Literature DB >> 8157112

Dihydropyridine-sensitive Ca2+ spikes and Ca2+ currents in rabbit ciliary body epithelial cells.

N A Farahbakhsh1, M C Cilluffo, C Chronis, G L Fain.   

Abstract

Intracellular microelectrode and whole-cell patch-clamp recordings were used to investigate a Ba(2+)-induced regenerative depolarization and its underlying Ba2+ current in the ciliary body epithelial cells of the rabbit eye. Exposure of these epithelial cells to 4-10 mmol l-1 Ba2+ depolarized the membrane potential and caused the generation of one or more spikes, before the membrane potential reached a steady-state level.
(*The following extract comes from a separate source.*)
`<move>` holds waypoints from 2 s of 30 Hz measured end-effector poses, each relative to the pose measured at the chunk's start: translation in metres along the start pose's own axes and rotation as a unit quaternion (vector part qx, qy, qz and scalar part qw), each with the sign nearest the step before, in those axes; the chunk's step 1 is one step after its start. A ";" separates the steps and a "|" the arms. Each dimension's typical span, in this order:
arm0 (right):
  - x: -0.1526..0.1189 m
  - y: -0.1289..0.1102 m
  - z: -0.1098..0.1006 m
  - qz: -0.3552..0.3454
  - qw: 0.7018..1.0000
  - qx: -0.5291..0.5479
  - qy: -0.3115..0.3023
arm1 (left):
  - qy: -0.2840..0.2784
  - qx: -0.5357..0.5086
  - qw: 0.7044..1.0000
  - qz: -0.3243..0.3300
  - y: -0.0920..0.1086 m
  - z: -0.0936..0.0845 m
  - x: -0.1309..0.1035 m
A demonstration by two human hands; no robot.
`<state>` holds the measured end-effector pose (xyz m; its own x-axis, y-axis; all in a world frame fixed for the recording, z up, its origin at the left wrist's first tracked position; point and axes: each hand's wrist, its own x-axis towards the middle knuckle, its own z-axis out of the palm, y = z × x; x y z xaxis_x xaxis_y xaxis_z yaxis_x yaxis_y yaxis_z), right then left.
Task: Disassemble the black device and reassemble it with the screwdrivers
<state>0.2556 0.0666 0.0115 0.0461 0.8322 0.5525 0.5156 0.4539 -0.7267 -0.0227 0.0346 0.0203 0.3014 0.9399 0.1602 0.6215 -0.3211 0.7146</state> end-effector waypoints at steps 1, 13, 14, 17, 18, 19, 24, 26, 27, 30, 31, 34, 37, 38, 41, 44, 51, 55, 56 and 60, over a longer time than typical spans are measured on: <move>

The spikes, but not the slow phase of depolarization, could be blocked with Co2+ (2 mmol l-1), Gd3+ (25 mumol l-1), La3+ (20 mumol l-1), Cd2+ (10 mumol l-1), verapamil (30 mumol l-1) and nifedipine (1 mumol l-1). Tetrodotoxin at 100 nmol l-1 had no effect. In the absence of Na+, but in the presence of external Ba2+, step depolarization of the membrane potential activated an inward current that could be blocked with Co2+ (2 mmol l-1), Cd2+ (10 mumol l-1) and nifedipine (1 mumol l-1), but not with Ni2+ (50 mumol l-1) or omega-conotoxin (1-10 mumol). This inward current could be enhanced with the dihydropyridine agonist (+/-)BAY K 8644 (1 mumol l-1). The inactivation characteristics of the inward current (v1/2 = -38.7 mV, k = 12.6 mV) is most like that seen in neurons. These findings indicate that the epithelial cells of the ciliary body possess dihydropyridine-sensitive, voltage-activated Ca2+ channels.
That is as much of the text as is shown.